Bei 20 Nanomol sollten die Graustufen etwa 6.000 Atomeinheiten mit 200 Millisekunden Belichtungszeit und 80% Laserleistung betragen. Überprüfen Sie die Graustufen, indem Sie mit der rechten Maustaste auf das Bild klicken, das mit der Schnappschussfunktion in jedem Kanal erzeugt wird, und die Show-Intensität auswählen, dann mit der linken Maustaste auf das Objekt von Interesse oder den Hintergrund klicken, um den Graustufen für dieses Pixel anzuzeigen, und passen Sie die Laserleistung an, um die Intensität der Objekte von Interesse zu optimieren. Speichern Sie das Erfassungsprotokoll, wechseln Sie zum Ausführen des Experiments, geben Sie den Plattennamen ein, führen Sie das Experiment aus.
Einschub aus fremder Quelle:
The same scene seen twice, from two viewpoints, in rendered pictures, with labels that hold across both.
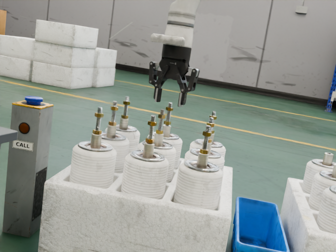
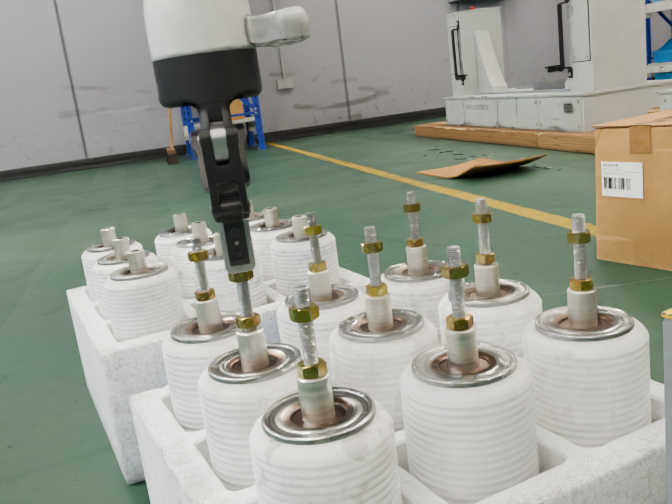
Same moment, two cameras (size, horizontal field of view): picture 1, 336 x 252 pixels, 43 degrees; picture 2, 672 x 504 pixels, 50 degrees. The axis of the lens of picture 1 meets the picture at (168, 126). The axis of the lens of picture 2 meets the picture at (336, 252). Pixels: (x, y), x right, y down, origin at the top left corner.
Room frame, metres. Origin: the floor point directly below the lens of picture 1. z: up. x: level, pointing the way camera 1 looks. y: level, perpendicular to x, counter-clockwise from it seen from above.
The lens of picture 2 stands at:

Die Translokation von QDs und ACE2 wurde mittels Fluoreszenzmikroskopie und einer ACE2-GFP-exprimierenden Zelllinie visualisiert. Die Bildsegmentierung und die anschließende Analyse wurden durchgeführt, um relevante Parameter wie die Spotanzahl zu extrahieren. Zuerst wurden Kerne aus dem Kernmarkerkanal segmentiert, um eine ROI-Population zu erzeugen.
Dann ein ROI-Bereich, der die Zelle mit Segmentierung unter Verwendung des ACE2-GFP-Kanals umreißt. Schließlich wurden QD 608 Spike-Spots aus der Zell-ROI-Region segmentiert, internalisierte QD- und ACE2-Signale zeigten eine starke Co-Lokalisierung. Ein Konzentrationsantwortexperiment mit sechs verschiedenen Konzentrationen von QD Spike wurde in HEK 293T-Zellen durchgeführt.
Bei der Bestimmung der optischen Konzentrationen von QD kann QDS so niedrig wie 2,22 Nanomol verwendet werden, es wird jedoch empfohlen, Konzentrationen von 10 Nanomol oder höher zu verwenden, um eine robuste Reaktion zu gewährleisten. Während der Konjugation zur QD-Proteinaggregation kann es zu einer Aggregation kommen. Aggregate wurden in der QD-Lösung als hell verklumpte Ausfällungen und HEK 293T-Zellen entdeckt, QDs wurden mit neutralisierten Antikörpern ab 30 Mikrogramm pro Mikroliter vor der Zugabe zu Zellen inkubiert, diese Antikörper blockierten die Bindungsinternalisierung und verursachten eine Verringerung der Spotanzahl im Vergleich zu Zellen, die nur mit QD behandelt wurden.
Dieser Aufsatz kann auch für das Hochdurchsatz-Screening verwendet werden, um die Bewertung neutralisierender Antikörper zu leiten, um antivirale Mittel zum Viruseintritt zu identifizieren und an die Untersuchung neu auftretender Varianten angepasst zu werden.